In [1]:
import pandas as pd
import requests
from datetime import datetime
import matplotlib.pyplot as plt

In [2]:
# create a dataframe from the csv file
filePath = '../Resources/Montgomery_Crash_Data.csv'
df = pd.read_csv(filePath)

In [None]:
# print the info of the dataframe
df.columns
df.info()

In [None]:
# create a new dataframe with only the columns 'Crash Date/Time' and 'Injury Severity'
df_dateTimeSeverity = df[['Crash Date/Time', 'Injury Severity']]
df_dateTimeSeverity.head()
df_dateTimeSeverity.tail()

In [None]:
# set the index of the new dataframe to 'Crash Date/Time' and convert the index to datetime
df_dateTimeSeverity.set_index('Crash Date/Time', inplace=True)
df_dateTimeSeverity.index = pd.to_datetime(df_dateTimeSeverity.index)
display(df_dateTimeSeverity.head())
display(df_dateTimeSeverity.tail())

In [None]:
# Display the count of each 'Injury Severity' value
count = df_dateTimeSeverity["Injury Severity"].value_counts()
display(count)

In [None]:
# Change the 'Injury Severity' column to title case
df_dateTimeSeverity = df_dateTimeSeverity.map(lambda x: x.capitalize() if isinstance(x, str) else x)
unique_severity = df_dateTimeSeverity['Injury Severity'].unique()
print(f"The unique_severity colums are as follows {df_dateTimeSeverity}")

In [None]:
# Display the shape of df_dateTimeSeverity
count = df_dateTimeSeverity.shape[0]
print(f"The total number of accidents is {count}")

In [None]:
# Sort be date and time
df_dateTimeSeverity = df_dateTimeSeverity.sort_values(by='Crash Date/Time')
display(df_dateTimeSeverity.head())
display(df_dateTimeSeverity.tail())

In [None]:
df_dateTimeSeverity['Injury Severity'].value_counts().plot(kind='bar',
                                                        color='blue',
                                                        alpha=0.7, 
                                                        rot=45,
                                                        title='Injury Severity Count',
                                                        xlabel='Injury Severity',
                                                        ylabel='Number of accidents')
plt.tight_layout()
plt.show()


In [None]:
# create a dataframe for each injury severity
df_no_apparent_injury = df_dateTimeSeverity[df_dateTimeSeverity['Injury Severity'] == 'No apparent injury']
df_suspected_minor_injury = df_dateTimeSeverity[df_dateTimeSeverity['Injury Severity'] == 'Suspected minor injury']
df_suspected_serious_injury = df_dateTimeSeverity[df_dateTimeSeverity['Injury Severity'] == 'Suspected serious injury']
df_fatal_injury = df_dateTimeSeverity[df_dateTimeSeverity['Injury Severity'] == 'Fatal injury']

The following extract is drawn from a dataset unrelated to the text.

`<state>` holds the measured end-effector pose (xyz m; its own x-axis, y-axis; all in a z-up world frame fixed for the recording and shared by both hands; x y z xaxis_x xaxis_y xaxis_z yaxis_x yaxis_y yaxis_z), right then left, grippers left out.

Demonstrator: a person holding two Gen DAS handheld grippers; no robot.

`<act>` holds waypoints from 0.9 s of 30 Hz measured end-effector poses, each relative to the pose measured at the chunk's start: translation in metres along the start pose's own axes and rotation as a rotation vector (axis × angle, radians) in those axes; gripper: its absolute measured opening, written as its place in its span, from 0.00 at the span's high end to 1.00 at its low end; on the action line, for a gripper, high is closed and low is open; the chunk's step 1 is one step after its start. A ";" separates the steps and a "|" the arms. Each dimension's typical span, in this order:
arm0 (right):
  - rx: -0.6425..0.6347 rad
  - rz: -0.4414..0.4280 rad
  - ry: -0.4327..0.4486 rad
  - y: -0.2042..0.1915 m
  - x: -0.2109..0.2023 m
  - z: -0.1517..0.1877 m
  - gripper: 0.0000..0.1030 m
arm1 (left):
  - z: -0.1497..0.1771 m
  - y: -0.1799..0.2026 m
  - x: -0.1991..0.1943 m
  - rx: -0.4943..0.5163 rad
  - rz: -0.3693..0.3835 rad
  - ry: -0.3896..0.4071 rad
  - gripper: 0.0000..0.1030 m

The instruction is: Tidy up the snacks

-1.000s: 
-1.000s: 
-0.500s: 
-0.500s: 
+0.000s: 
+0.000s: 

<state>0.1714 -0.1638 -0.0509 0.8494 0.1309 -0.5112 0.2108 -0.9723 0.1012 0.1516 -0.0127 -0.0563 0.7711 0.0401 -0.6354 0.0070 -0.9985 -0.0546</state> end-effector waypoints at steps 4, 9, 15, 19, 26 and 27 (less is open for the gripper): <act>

# make a list of the severity dataframes
injury_severity_list = [
    df_no_apparent_injury,
    df_suspected_minor_injury,
    df_suspected_serious_injury,
    df_fatal_injury
]

# display the first 5 rows of each severity dataframe
for i in injury_severity_list:
    display(i.head())

In [None]:
# Display the total number of accidents for each severity
for i in injury_severity_list:
    display(f"Total number {i["Injury Severity"].iloc[0]} {len(i)}")

In [None]:
# make a new dataframe with the time of day and hour of accident
def makeNewDataFrame(df):
    df = df.copy()
    df['Time of Day'] = df.index.time
    df['HourOfAccident'] = pd.to_datetime(df['Time of Day'], format='%H:%M:%S').dt.hour
    return df

df_fatal_injury = makeNewDataFrame(df_fatal_injury)
df_suspected_serious_injury = makeNewDataFrame(df_suspected_serious_injury)
df_suspected_minor_injury = makeNewDataFrame(df_suspected_minor_injury)
df_no_apparent_injury = makeNewDataFrame(df_no_apparent_injury)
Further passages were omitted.